Pour contribuer aux Journées mondiales de l’urbanisme, la SFU Aquitaine et Sud-ouest a plutôt choisi de joindre ses forces à un projet local d’envergure qui lui permettra de traiter plus largement la thématique de l’équité urbaine. Et si l’urbaniste, par déontologie, inscrivait dans tous ses projets urbains une composante d’équité, appelant une vie urbaine meilleure ? Les membres participeront le 4 décembre prochain au grand rendez-vous bisannuel qu’est Échanges Urbains, un forum de valorisation de projets d’aménagement et d’urbanisme durables à l’échelle du Grand Sud. Organisée par l’Association des professionnels de l’urbanisme de Midi-Pyrénées, l’association des professionnels de l’urbanisme de Languedoc-Roussillon et l’association des professionnels de l’urbanisme d’Aquitaine et de Poitou-Charentes, auquel la SFU se joint, cette manifestation réunit à la fois des professionnels de l’urbanisme, mais aussi des élus et des techniciens.

L’objectif de cette soirée est de présenter une sélection de projets, par le biais desquels les participants pourront enrichir leurs savoirs et confronter leurs expériences, afin de contribuer à améliorer la qualité urbaine.
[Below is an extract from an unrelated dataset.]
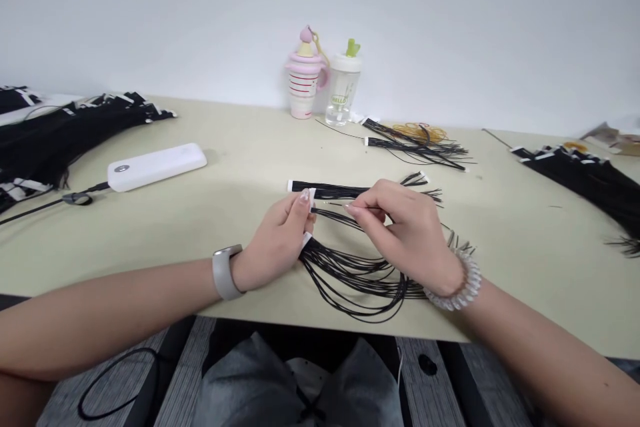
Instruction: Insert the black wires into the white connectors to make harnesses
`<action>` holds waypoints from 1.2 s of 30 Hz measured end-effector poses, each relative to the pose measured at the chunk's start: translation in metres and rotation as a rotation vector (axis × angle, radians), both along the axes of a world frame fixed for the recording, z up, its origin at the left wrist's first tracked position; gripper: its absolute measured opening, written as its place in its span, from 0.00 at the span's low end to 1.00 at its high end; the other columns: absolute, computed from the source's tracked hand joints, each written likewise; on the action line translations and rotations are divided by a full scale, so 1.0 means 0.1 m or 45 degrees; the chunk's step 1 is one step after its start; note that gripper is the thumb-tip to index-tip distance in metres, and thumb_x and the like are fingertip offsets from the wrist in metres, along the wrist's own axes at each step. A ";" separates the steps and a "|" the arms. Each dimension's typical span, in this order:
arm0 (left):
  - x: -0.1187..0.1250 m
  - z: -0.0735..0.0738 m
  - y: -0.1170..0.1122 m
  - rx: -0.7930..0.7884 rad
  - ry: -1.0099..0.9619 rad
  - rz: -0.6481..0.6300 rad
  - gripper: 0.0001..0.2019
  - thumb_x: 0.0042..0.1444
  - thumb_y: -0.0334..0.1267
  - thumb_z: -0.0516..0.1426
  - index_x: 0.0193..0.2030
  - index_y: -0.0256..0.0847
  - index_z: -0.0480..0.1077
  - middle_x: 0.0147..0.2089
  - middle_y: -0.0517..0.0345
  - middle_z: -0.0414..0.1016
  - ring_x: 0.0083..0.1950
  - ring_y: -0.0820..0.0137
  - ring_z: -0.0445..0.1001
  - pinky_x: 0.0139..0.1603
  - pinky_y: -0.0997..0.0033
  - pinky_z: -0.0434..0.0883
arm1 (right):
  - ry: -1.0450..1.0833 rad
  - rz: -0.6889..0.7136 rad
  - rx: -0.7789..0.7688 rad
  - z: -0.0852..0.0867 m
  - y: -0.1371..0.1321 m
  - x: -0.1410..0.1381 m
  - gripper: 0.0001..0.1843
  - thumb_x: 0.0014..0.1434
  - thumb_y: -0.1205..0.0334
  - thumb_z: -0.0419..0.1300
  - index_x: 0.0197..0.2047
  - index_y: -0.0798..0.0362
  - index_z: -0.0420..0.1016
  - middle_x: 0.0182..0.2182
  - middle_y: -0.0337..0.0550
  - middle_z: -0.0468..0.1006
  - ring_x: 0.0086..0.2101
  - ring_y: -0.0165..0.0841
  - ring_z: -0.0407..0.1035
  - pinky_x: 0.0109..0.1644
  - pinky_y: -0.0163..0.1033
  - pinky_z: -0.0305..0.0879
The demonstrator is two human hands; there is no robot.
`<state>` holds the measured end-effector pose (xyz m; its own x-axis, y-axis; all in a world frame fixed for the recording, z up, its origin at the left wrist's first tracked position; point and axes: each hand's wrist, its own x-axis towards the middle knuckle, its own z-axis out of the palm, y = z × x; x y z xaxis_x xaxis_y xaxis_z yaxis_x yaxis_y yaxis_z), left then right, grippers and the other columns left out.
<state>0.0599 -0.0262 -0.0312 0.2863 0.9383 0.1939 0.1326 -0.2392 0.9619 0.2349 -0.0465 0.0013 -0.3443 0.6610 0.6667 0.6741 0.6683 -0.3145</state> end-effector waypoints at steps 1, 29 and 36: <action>0.00 0.00 -0.01 0.015 0.010 -0.004 0.21 0.61 0.48 0.40 0.23 0.37 0.54 0.19 0.63 0.56 0.21 0.80 0.54 0.24 0.77 0.55 | -0.001 0.004 -0.002 0.00 0.00 -0.01 0.05 0.56 0.69 0.55 0.28 0.56 0.68 0.22 0.37 0.66 0.23 0.22 0.58 0.28 0.30 0.55; 0.01 0.02 -0.04 0.022 0.005 -0.019 0.20 0.60 0.49 0.42 0.23 0.37 0.55 0.19 0.62 0.57 0.21 0.80 0.55 0.22 0.78 0.56 | -0.290 -0.054 0.073 0.00 0.10 0.11 0.12 0.52 0.55 0.60 0.35 0.54 0.65 0.30 0.43 0.68 0.31 0.31 0.62 0.33 0.35 0.58; -0.03 0.07 0.09 -0.087 -0.185 0.219 0.22 0.58 0.54 0.43 0.22 0.38 0.53 0.18 0.63 0.54 0.18 0.79 0.53 0.18 0.77 0.54 | -0.173 -0.084 -0.124 0.35 -0.03 0.40 0.24 0.48 0.53 0.63 0.16 0.55 0.52 0.14 0.33 0.52 0.19 0.22 0.46 0.21 0.32 0.45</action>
Un appel à projet a été lancé, permettant de recueillir 106 candidatures. Désireux de privilégier les projets avancés ayant déjà une réalité concrète, sur ce critère, le comité de sélection en a retenu 40. Répartis dans quatre salles, les porteurs des projets disposeront de 30 minutes chacun, 15 pour la présentation, 15 pour les questions, pour présenter leur travail.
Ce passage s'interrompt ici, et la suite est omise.